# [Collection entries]
=== Section Start ===
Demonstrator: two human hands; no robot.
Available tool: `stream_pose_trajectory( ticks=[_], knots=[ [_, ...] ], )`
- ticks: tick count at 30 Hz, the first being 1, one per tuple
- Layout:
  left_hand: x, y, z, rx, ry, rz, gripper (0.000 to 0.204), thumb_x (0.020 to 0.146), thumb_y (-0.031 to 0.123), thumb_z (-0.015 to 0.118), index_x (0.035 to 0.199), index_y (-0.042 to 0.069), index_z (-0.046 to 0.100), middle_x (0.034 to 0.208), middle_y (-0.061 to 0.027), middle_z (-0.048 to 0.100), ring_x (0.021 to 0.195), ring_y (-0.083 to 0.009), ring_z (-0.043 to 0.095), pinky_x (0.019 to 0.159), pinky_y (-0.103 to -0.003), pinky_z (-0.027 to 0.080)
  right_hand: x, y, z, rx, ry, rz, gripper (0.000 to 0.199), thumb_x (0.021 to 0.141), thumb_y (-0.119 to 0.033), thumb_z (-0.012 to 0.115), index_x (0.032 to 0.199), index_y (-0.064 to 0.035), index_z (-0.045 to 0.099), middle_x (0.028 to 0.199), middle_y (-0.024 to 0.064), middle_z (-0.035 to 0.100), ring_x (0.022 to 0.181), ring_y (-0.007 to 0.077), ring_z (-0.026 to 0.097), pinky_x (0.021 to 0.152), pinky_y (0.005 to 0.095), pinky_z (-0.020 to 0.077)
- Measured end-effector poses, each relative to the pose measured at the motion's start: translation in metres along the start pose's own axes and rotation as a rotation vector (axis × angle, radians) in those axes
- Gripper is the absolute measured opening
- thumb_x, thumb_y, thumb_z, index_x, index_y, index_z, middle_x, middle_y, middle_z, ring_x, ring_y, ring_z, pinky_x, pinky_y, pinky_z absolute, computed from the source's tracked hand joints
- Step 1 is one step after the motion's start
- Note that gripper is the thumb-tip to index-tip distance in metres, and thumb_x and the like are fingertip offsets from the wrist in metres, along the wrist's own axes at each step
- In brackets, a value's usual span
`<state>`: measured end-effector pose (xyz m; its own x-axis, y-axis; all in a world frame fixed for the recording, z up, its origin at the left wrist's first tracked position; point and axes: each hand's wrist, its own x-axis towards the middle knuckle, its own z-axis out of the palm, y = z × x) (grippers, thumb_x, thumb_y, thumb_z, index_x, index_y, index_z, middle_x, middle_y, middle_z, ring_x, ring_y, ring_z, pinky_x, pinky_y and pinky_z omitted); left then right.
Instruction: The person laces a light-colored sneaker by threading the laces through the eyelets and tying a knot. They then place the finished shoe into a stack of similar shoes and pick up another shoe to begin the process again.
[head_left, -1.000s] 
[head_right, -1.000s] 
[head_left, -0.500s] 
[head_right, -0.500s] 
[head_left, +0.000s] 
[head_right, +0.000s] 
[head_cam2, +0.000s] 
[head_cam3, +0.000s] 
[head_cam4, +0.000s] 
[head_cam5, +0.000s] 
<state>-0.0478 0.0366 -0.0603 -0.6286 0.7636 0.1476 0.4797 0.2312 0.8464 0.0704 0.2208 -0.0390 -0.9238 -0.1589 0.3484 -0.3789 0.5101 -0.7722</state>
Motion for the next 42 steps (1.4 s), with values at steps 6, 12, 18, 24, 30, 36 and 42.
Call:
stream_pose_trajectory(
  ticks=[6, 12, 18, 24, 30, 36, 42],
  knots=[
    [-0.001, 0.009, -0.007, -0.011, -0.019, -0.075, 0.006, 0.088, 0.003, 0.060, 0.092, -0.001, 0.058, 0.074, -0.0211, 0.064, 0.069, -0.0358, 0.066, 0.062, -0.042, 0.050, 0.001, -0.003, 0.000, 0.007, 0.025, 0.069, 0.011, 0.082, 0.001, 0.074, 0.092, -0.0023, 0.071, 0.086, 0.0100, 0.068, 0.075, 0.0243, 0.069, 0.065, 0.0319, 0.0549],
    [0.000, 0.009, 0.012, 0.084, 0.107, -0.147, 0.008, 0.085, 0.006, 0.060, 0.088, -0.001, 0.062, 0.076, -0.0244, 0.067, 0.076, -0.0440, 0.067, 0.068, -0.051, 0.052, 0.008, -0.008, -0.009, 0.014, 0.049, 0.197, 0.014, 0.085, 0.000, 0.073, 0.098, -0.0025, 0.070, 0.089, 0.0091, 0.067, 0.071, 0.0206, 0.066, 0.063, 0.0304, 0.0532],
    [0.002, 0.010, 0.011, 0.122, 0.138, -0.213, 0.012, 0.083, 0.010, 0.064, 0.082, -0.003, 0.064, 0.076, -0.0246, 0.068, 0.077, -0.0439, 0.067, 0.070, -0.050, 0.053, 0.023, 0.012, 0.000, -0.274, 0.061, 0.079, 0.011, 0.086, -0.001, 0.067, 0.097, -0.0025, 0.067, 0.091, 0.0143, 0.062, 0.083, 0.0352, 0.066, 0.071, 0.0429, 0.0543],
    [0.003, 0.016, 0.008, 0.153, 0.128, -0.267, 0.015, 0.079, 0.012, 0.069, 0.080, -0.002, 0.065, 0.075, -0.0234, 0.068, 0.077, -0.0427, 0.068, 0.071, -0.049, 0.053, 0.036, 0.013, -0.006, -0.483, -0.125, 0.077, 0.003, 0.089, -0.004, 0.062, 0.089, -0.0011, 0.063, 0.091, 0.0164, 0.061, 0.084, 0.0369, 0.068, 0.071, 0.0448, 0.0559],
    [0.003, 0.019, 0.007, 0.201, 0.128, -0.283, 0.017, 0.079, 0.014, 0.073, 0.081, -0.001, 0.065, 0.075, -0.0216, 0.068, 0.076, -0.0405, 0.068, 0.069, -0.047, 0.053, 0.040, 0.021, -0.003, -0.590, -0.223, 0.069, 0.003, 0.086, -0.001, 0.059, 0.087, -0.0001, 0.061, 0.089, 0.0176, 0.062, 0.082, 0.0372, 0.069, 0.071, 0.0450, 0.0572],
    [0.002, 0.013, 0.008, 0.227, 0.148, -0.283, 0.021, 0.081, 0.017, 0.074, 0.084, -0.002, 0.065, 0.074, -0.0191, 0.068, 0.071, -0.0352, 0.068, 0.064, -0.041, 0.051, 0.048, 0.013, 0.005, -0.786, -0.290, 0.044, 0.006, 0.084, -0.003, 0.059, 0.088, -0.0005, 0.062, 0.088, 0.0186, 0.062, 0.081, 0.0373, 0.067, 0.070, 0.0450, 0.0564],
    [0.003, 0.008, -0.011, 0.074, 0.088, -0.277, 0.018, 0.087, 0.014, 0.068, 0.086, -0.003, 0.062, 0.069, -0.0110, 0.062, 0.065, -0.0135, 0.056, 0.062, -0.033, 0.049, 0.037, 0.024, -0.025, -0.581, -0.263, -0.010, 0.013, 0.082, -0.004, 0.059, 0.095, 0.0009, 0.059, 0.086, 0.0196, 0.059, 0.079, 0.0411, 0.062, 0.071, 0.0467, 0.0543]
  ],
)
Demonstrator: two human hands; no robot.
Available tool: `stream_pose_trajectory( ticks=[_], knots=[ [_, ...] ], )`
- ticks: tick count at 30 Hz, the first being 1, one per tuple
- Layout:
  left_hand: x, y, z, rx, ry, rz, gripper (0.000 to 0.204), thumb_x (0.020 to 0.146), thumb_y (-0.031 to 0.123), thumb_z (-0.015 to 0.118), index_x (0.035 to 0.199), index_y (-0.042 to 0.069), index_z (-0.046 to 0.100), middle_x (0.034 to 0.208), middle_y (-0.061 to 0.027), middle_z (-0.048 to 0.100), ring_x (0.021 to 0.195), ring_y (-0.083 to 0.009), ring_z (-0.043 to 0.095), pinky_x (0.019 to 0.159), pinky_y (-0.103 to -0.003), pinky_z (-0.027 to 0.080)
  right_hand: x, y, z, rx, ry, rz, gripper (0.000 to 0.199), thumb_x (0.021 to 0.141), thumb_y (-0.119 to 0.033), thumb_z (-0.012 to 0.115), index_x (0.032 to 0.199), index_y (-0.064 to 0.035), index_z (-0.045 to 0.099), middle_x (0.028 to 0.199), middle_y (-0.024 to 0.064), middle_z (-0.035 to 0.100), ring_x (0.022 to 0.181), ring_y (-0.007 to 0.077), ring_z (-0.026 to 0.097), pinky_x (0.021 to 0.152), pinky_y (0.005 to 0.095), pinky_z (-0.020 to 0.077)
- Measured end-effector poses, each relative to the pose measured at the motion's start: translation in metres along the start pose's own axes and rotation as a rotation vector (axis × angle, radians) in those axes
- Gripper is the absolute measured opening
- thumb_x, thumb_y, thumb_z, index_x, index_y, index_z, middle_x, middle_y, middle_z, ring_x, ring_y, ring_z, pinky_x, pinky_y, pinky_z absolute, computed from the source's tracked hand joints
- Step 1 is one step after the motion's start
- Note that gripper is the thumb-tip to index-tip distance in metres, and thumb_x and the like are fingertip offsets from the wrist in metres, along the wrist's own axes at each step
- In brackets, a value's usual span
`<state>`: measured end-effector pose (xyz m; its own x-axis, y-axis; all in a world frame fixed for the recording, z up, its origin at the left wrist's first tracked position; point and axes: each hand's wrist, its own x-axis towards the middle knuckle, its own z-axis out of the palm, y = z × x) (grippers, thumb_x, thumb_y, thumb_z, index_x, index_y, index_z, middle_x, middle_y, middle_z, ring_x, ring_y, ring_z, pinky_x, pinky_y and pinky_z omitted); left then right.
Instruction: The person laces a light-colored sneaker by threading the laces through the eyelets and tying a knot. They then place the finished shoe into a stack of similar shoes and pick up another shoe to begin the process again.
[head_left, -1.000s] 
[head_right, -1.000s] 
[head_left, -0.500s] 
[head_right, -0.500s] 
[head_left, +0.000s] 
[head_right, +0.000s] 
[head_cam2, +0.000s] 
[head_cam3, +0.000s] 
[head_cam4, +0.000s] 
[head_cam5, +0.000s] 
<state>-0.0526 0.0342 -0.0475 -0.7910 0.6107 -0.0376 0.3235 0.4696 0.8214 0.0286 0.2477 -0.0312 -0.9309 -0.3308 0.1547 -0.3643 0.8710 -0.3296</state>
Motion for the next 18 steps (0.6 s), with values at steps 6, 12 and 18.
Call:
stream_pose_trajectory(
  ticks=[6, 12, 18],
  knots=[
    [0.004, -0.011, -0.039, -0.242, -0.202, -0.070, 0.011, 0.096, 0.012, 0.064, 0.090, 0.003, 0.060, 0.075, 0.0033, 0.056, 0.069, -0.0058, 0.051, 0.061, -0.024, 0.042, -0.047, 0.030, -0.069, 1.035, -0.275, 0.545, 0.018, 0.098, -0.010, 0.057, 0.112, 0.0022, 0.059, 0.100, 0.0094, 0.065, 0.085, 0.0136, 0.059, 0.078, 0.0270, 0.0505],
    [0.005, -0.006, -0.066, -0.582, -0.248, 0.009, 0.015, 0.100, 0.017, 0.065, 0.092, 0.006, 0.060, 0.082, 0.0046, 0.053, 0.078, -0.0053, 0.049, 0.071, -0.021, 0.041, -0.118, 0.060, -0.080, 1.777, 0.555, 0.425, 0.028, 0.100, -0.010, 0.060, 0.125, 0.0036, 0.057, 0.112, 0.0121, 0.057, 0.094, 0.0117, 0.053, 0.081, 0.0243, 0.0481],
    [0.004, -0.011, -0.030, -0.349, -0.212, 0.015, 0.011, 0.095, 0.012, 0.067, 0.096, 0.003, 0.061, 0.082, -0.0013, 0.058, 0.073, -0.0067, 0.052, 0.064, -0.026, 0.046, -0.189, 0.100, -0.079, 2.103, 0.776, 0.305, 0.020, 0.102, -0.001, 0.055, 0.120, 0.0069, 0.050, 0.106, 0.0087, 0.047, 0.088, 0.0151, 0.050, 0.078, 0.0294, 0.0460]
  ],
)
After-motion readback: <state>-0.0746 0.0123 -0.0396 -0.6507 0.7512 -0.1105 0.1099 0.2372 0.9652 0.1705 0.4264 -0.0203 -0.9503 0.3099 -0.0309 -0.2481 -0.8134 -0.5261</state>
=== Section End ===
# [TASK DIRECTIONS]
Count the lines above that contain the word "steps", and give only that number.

# [TASK RESPONSE]
2